Work request:
Every line of the material that mentions the word "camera" should be copied out.

Information supplied:
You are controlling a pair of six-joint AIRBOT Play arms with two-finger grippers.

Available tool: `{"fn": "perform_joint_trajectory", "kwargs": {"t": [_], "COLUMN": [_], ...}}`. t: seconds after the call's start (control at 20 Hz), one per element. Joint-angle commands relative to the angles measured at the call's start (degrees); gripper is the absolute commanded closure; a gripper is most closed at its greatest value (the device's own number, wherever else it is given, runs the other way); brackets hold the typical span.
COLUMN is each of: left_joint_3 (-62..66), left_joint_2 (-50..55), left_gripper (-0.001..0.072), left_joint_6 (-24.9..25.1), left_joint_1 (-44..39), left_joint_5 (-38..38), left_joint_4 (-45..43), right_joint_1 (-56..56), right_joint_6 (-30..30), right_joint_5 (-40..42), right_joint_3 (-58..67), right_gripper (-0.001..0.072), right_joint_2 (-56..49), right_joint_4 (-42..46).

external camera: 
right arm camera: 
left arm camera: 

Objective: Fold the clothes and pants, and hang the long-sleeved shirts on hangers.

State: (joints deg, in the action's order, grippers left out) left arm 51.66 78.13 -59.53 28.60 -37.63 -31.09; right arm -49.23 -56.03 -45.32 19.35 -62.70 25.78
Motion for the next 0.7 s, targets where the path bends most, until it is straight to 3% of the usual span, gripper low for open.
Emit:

Solution to this task:
external camera: 
right arm camera: 
left arm camera: 

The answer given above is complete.